ORLANDO, Fla. – The 36-hole qualifying round for the USGA Senior Amateur, conducted Saturday and Sunday at Lake Nona Golf & Country Club, turned into the Pat and Paul Show.
So what else is new?
Pat Tallent, of Vienna, Va., and Paul Simson, of Raleigh, N.C., who tied for medalist honors in the 2009 Senior Amateur, resumed their rivalry in 2010 at Lake Nona and were separated by just one stroke this time around.
Tallent, 57, won the medal with a 4-under 140 total. Simson, 59, finished at 141.
The low 64 qualifiers advanced to single-elimination match play, which begins Monday and continues through Thursday.
Simson, an insurance salesman, is seeking a unique triple-dip in 2010. He already has won the British Seniors Amateur and Canadian Senior Amateur.
“The guy is amazing,” Tallent acknowledged.
Maybe so, but Tallent’s robotic performance in the qualifying round was spectacular. He didn’t miss a fairway in 36 holes, and he played the first 35 holes without a bogey.
With medalist honors in his grasp, Tallent stumbled with a double-bogey 6 on the par-4 final hole, yanking his second shot into the watery home of the goddess of Lake Nona.
While Simson is well-known for his golf exploits – he won the 2010 Canadian Senior Amateur by 15 shots, for example – Tallent has managed to maintain a much lower profile.
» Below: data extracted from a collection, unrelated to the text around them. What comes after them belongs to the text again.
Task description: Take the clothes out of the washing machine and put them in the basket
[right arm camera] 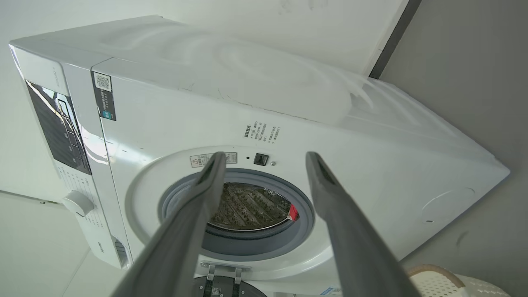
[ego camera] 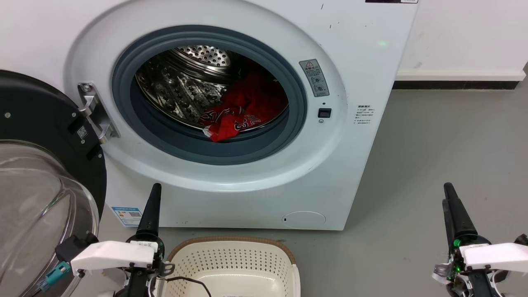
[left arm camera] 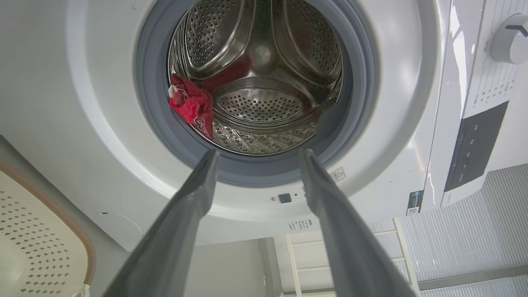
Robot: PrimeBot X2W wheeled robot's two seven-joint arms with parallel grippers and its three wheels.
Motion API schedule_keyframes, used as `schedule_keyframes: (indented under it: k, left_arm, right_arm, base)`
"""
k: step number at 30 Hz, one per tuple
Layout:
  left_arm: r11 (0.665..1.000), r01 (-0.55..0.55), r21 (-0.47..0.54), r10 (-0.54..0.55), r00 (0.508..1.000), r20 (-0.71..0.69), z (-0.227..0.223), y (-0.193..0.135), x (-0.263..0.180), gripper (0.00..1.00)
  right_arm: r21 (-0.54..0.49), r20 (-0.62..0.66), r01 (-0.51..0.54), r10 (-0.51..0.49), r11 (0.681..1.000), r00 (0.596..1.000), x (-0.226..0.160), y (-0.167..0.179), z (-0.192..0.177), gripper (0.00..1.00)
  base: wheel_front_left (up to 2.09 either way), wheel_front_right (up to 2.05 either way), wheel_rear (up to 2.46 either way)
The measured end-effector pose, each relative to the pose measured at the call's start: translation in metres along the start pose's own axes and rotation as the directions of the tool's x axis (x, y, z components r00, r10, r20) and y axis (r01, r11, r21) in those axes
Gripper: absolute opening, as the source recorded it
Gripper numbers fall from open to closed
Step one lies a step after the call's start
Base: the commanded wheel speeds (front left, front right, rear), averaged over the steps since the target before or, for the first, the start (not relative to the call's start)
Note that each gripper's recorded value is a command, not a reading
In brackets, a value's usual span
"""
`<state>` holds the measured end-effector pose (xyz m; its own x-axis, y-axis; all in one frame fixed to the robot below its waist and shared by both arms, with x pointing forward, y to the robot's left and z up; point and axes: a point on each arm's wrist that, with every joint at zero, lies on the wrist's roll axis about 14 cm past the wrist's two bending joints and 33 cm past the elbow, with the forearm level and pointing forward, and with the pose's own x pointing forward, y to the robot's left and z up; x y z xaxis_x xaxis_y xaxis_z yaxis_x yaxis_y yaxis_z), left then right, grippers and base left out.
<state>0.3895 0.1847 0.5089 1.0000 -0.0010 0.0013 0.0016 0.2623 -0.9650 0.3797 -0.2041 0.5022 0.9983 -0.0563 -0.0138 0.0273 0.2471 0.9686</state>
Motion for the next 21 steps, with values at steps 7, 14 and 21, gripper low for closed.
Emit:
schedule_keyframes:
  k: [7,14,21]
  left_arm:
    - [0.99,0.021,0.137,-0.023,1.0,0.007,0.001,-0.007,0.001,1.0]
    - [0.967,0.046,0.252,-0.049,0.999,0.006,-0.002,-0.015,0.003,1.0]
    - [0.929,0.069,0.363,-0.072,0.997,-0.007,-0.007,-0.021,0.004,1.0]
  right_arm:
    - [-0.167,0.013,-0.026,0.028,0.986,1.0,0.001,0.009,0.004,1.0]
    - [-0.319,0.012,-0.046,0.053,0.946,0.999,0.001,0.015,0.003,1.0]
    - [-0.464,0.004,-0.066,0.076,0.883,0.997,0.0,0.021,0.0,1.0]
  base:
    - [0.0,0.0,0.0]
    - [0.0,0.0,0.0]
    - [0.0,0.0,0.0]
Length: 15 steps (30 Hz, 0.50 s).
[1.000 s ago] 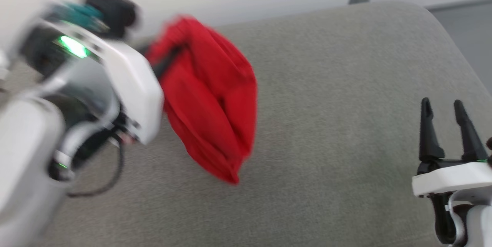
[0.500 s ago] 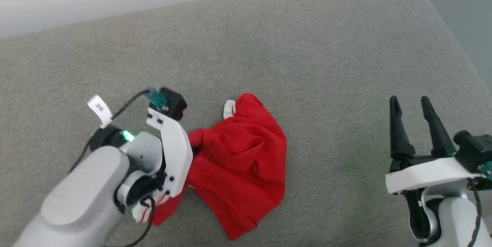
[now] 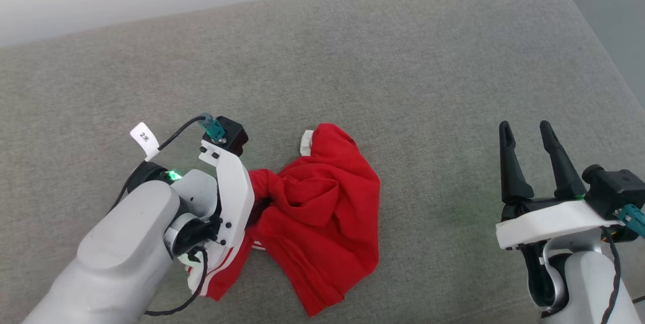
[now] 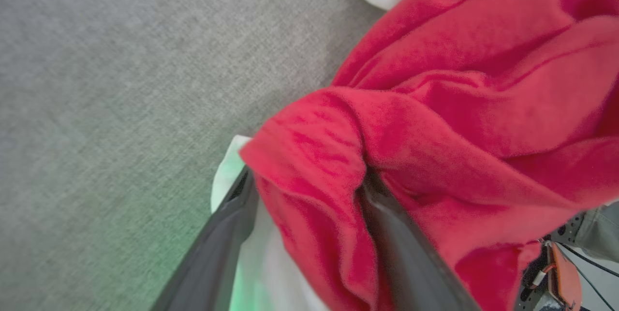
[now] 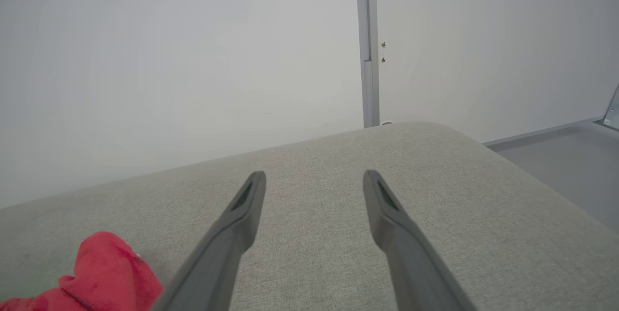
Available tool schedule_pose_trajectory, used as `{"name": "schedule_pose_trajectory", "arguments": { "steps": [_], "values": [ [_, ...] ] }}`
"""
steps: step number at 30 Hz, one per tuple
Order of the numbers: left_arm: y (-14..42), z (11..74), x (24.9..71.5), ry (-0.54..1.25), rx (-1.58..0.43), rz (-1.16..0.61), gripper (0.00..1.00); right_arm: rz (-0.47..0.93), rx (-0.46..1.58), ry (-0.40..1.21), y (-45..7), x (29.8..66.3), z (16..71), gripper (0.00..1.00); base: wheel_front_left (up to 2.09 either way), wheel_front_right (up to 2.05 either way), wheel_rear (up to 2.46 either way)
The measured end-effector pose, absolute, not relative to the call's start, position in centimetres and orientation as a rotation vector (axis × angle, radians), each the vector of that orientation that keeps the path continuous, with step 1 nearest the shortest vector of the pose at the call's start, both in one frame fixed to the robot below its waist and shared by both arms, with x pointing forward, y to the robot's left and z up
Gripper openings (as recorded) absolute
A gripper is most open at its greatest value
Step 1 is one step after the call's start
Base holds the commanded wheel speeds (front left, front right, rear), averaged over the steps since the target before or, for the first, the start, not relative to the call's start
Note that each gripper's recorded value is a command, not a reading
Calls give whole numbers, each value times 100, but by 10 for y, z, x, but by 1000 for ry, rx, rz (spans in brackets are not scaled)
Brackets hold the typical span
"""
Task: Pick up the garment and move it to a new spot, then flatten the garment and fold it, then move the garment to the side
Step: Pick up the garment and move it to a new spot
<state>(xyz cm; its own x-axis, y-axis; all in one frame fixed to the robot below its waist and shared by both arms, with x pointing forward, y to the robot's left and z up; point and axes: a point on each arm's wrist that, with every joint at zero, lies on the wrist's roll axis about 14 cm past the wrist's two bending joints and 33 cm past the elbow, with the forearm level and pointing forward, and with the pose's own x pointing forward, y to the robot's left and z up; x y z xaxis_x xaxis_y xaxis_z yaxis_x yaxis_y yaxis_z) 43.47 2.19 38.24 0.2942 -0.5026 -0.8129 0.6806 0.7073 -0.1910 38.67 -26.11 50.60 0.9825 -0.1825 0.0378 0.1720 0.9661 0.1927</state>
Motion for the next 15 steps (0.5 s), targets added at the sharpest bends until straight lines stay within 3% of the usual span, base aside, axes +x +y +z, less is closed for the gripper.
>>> {"name": "schedule_pose_trajectory", "arguments": {
  "steps": [15],
  "values": [
    [66,462,446,751,111,-680,100,-101,189,-83,-239,386,523,100,0,0,0]
  ]
}}
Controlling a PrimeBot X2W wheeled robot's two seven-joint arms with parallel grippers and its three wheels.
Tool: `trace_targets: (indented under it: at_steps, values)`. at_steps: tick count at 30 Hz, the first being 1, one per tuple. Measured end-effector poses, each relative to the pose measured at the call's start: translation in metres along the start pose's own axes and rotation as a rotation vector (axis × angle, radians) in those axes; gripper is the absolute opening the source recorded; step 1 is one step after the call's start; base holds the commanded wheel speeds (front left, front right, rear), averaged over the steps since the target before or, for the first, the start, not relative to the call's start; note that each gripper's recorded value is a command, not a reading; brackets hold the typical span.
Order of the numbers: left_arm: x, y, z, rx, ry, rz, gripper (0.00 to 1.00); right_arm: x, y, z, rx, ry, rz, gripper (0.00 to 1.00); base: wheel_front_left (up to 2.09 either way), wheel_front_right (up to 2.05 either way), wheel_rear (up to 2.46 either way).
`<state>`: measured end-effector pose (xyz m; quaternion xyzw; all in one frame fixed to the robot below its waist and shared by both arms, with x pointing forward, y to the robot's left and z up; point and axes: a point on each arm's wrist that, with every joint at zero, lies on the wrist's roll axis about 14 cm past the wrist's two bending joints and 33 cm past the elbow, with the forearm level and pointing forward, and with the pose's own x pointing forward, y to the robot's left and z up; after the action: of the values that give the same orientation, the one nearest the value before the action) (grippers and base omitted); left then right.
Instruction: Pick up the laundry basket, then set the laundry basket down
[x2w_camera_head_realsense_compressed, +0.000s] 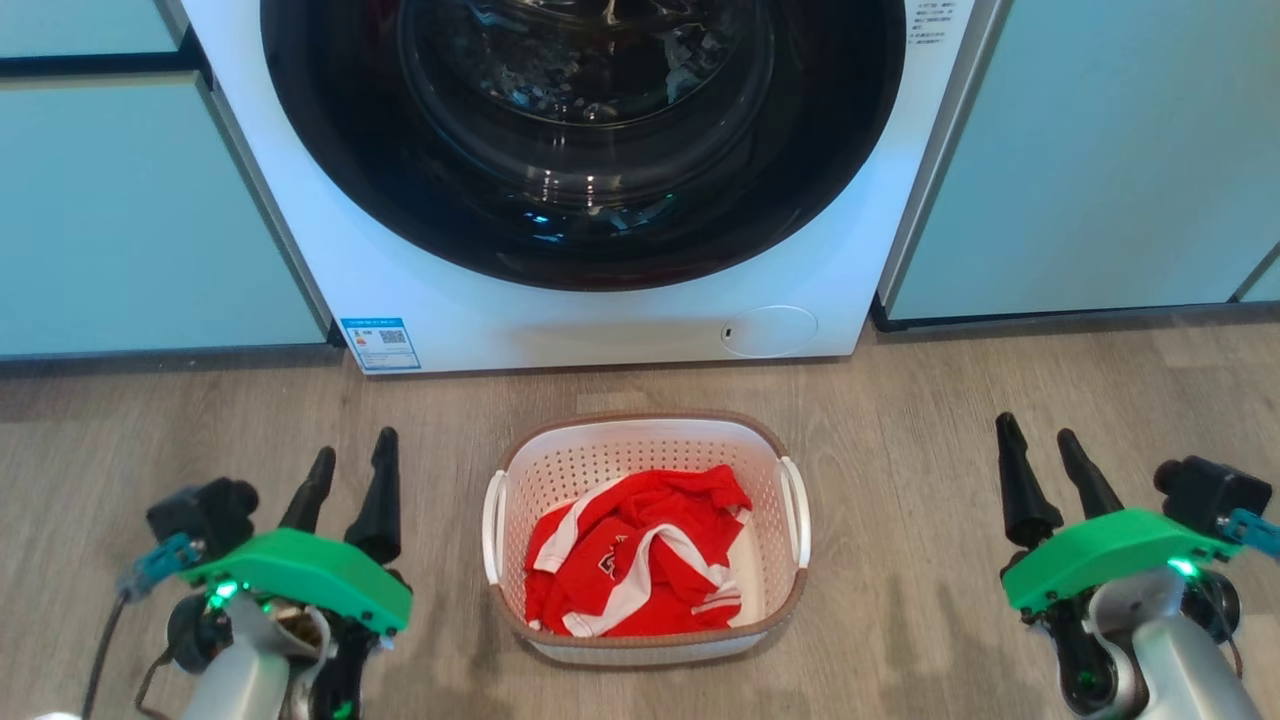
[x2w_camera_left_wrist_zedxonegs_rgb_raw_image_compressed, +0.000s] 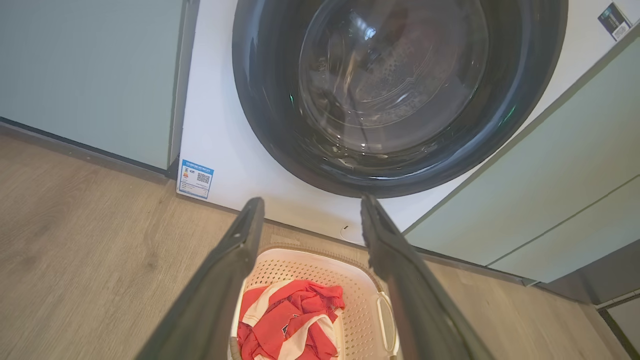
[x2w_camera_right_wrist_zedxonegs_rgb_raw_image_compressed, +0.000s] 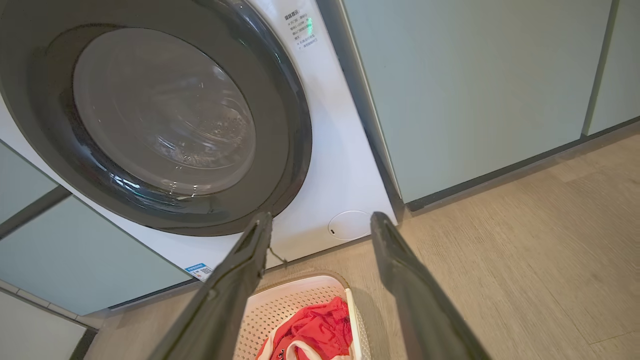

Actually Tallent’s talent goes beyond golf. Although he is a former winner of the Virginia State Amateur and the Maryland State Amateur, he was a collegiate All-American basketball player before that. In three varsity seasons at George Washington University, he averaged 20.8 points per game.
Tallent, 6-foot-3, was a shooting guard at George Washington. He was drafted by the Washington Bullets of the National Basketball Association. When a pro career didn’t materialize, he became a certified public accountant. He is now retired.
“I don’t play social golf,” Tallent said with conviction. “I love tournament golf, and that’s what I do. I’d rather be with my family than play casual golf.”
Tournament golf is what he does very well, thank you.
USGA Senior Amateur medalists, though, historically have experienced a rough road in match play. The last medalist to advance through six rounds of match play and win the overall championship was John Richardson in 1987.